William Perkins

Personal information
- Full name: William Keith Donald Perkins
- Born: 8 October 1986 (age 39) Barbados
- Batting: Left-handed
- Role: Batsman, Wicket-keeper

International information
- National side: West Indies;

Domestic team information
- 2006–2011: Trinidad and Tobago
- 2011–: Combined Campuses and Colleges
- 2013–present: Trinbago Knight Riders

Career statistics
| Competition | FC | LA | T20I | T20 |
| Matches | 5 | 5 | 1 | 12 |
| Runs scored | 243 | 52 | 9 | 337 |
| Batting average | 24.30 | 10.40 | 9.00 | 33.70 |
| 100s/50s | 0/1 | 0/0 | 0/0 | 0/3 |
| Top score | 52 | 26 | 9 | 56 |
| Catches/stumpings | 3/0 | 3/1 | 1/0 | 2/0 |
- Source: CricketArchive, 29 November 2008

= William Perkins (West Indian cricketer) =

West Indian cricketer (born 1986)

William Perkins (born 8 October 1986) is a West Indian cricketer. He is a right-handed batsman who occasionally plays as wicketkeeper.

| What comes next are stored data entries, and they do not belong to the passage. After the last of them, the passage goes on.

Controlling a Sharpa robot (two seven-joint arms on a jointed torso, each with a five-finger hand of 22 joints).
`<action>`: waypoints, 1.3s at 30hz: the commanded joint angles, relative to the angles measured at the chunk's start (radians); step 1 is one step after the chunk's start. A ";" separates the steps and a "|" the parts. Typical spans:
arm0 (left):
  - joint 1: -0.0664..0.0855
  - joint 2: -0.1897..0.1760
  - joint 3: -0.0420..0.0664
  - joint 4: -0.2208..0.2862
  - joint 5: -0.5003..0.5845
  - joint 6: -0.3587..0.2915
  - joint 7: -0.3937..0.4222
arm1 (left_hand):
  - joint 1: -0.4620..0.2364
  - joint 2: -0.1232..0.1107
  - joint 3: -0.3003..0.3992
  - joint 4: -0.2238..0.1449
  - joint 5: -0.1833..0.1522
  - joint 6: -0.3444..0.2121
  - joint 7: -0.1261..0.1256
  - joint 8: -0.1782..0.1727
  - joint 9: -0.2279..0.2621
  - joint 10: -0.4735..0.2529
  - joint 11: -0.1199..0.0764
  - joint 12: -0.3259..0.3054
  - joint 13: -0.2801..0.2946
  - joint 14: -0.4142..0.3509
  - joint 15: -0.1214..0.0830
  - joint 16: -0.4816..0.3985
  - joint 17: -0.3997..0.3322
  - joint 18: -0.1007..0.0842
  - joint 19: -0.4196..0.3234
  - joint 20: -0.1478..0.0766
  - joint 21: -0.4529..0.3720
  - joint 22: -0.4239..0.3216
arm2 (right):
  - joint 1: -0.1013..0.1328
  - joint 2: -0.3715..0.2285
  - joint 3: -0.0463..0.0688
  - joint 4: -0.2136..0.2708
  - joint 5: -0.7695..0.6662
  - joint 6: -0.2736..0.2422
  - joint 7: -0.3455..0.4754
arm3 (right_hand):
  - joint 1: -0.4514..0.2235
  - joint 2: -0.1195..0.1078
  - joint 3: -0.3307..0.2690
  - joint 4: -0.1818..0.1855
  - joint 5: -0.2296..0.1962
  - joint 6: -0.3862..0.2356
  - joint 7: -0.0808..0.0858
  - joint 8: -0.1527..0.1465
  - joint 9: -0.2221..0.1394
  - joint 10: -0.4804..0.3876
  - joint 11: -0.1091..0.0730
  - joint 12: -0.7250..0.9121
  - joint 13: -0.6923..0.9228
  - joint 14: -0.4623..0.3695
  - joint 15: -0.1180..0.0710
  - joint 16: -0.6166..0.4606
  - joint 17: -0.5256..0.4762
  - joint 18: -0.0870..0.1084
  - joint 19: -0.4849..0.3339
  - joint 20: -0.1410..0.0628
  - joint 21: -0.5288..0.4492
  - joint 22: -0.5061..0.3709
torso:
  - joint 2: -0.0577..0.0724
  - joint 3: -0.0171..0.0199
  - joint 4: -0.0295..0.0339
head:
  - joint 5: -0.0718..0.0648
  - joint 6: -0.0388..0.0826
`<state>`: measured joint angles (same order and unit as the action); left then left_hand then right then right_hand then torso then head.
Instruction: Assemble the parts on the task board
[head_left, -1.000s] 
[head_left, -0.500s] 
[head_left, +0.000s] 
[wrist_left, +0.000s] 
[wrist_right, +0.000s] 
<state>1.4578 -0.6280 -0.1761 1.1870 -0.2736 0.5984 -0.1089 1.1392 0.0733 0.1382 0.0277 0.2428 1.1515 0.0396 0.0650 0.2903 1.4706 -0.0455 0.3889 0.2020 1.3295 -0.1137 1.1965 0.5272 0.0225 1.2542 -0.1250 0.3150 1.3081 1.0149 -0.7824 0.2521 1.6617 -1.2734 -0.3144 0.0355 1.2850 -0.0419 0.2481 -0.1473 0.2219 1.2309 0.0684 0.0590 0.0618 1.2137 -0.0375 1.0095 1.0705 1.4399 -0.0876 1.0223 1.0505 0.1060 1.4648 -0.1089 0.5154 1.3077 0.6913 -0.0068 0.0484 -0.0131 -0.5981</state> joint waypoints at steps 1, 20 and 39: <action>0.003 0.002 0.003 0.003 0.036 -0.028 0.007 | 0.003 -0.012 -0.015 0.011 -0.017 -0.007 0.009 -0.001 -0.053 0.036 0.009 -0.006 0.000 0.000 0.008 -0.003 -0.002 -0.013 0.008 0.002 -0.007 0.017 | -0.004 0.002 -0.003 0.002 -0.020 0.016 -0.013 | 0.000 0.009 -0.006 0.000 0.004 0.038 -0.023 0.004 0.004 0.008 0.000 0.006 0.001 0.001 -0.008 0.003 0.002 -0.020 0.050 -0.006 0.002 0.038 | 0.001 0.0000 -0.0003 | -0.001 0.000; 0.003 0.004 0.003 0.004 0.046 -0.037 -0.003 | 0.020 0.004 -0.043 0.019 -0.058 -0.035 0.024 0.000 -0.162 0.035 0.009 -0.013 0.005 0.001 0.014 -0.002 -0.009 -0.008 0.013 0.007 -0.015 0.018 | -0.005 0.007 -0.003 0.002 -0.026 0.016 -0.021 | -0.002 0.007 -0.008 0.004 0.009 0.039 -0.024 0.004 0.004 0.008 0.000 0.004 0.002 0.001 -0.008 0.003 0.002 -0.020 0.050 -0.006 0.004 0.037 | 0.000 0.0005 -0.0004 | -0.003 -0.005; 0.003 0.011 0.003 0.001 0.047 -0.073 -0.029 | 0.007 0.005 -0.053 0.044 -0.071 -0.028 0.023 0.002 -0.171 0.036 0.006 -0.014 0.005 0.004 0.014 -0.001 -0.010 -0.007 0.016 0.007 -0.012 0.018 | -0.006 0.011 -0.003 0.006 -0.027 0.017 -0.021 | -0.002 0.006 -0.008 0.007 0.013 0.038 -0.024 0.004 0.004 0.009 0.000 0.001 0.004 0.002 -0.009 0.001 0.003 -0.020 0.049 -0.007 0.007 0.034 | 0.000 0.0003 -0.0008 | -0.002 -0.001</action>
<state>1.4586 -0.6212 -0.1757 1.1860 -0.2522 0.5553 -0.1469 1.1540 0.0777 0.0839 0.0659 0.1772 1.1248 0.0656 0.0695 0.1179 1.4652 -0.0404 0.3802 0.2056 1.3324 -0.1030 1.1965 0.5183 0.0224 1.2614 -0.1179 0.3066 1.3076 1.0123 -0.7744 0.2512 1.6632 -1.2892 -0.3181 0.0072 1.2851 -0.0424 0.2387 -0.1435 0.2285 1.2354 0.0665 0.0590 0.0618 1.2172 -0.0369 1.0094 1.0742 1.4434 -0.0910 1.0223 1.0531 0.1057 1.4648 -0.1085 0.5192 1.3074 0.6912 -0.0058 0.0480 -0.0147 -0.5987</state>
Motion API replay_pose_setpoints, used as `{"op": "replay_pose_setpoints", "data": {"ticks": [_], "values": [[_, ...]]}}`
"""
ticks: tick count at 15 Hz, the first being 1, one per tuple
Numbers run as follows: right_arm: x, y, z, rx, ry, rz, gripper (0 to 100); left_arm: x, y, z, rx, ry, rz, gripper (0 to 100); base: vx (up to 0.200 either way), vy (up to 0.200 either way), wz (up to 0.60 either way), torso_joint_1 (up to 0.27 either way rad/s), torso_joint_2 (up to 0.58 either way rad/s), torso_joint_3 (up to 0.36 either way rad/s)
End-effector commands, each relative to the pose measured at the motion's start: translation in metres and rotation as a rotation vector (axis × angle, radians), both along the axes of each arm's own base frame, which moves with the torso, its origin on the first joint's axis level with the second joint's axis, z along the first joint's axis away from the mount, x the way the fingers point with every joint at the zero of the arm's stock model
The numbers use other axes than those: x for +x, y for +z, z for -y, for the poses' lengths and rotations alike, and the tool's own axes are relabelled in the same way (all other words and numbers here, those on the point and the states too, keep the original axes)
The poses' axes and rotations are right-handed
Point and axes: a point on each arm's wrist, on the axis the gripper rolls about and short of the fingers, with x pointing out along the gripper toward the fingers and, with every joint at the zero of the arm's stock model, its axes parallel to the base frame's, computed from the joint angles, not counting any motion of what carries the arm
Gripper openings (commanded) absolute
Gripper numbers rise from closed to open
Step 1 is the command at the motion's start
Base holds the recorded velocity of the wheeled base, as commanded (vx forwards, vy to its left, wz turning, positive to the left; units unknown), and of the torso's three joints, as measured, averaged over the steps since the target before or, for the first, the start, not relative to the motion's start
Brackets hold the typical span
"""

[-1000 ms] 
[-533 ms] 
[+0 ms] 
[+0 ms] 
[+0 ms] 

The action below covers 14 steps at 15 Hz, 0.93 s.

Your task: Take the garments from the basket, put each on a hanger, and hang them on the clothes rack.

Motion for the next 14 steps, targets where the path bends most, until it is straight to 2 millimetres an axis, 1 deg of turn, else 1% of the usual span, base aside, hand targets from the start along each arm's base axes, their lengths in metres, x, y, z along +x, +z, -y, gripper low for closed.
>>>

Perkins first came to prominence playing for the West Indies in the 2006 Under-19 Cricket World Cup, where he scored 133 from 150 balls in a victory against the United States, an innings that won him the man of the match award. His performances in the tournament earned him a Twenty20 debut for Trinidad and Tobago in the Stanford 20/20 tournament. In his first match, he scored 53 from 28 balls in an eight-wicket win. He subsequently made his first-class debut in January 2007.

Continued domestic success in Twenty20 cricket – in his first nine games, he averaged more than 40 at a strike rate of over 125 – earned him a place in the West Indies team for a Twenty20 International against Australia. Opening the innings in a match shortened to eleven overs per side, he scored 9 in a seven-wicket victory.

Having helped Trinidad and Tobago to victory in the Stanford 20/20, scoring an unbeaten half-century in the final, Perkins was included in the initial squad for the team to face England in the Stanford Super Series for a collective prize of $20 million and attended a training camp, but did not make the final squad.